_Prompt_
Take every line from the material that has the word "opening" in it.

_Dataset excerpt_
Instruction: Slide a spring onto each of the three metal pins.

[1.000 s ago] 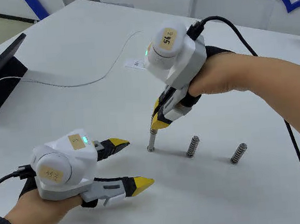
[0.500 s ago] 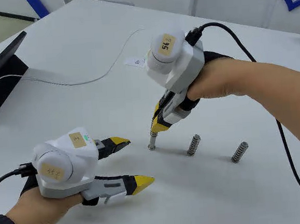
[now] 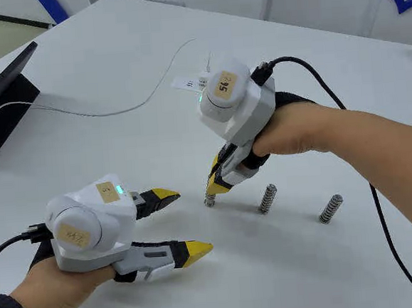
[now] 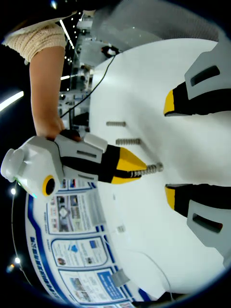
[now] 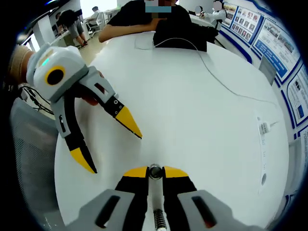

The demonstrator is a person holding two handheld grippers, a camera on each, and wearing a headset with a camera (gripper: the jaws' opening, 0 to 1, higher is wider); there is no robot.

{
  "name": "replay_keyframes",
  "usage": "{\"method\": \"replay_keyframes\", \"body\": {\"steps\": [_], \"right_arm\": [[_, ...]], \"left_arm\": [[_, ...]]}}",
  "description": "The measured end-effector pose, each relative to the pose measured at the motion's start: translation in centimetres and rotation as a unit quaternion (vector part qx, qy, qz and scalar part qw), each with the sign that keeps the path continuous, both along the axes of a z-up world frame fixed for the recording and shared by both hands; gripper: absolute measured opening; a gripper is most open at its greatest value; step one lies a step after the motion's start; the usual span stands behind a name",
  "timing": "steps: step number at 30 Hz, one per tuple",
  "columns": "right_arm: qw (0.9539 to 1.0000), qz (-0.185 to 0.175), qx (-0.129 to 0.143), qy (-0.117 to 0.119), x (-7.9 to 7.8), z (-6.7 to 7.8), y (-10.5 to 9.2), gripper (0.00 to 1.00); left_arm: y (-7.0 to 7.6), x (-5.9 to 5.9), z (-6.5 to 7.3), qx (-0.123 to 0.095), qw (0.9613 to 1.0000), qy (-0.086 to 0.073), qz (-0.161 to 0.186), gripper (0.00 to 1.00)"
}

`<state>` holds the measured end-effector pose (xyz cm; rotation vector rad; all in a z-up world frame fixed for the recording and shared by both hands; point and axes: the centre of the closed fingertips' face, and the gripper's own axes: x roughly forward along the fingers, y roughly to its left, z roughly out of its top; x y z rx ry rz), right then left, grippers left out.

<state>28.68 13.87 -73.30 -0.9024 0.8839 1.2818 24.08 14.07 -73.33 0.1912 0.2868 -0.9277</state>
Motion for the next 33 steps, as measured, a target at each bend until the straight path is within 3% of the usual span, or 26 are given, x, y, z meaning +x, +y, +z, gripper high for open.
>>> {"method": "replay_keyframes", "body": {"steps": [10, 23, 33], "right_arm": [[1.0000, -0.004, 0.000, 0.007, -0.5, -1.1, 0.1, 0.12], [0.9998, -0.006, 0.016, 0.006, 0.0, -1.0, 0.1, 0.17], [0.9996, -0.016, 0.024, -0.004, 0.2, -0.3, -1.6, 0.23]], "left_arm": [[0.1, 0.1, -0.1, 0.000, 1.0000, 0.003, 0.003, 0.58], [-0.1, 0.2, 0.1, -0.001, 1.0000, 0.003, 0.003, 0.58], [-0.1, 0.4, 0.1, -0.001, 1.0000, 0.003, 0.004, 0.60]]}}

_Answer area_
The demonstrator is a person holding two handheld grippers, a camera on each, and wearing a headset with a camera (gripper: the jaws' opening, 0 to 1, higher is wider); there is no robot.
  "description": "The measured end-effector pose, each relative to the pose measured at the motion's start: translation in centimetres and rotation as a unit quaternion (vector part qx, qy, qz and scalar part qw), each with the sign that keeps the path continuous, both along the axes of a z-up world frame fixed for the recording and shared by both hands; gripper: absolute measured opening; a gripper is most open at its greatest value; step one lies a step after the motion's start; the usual span stands behind a name",

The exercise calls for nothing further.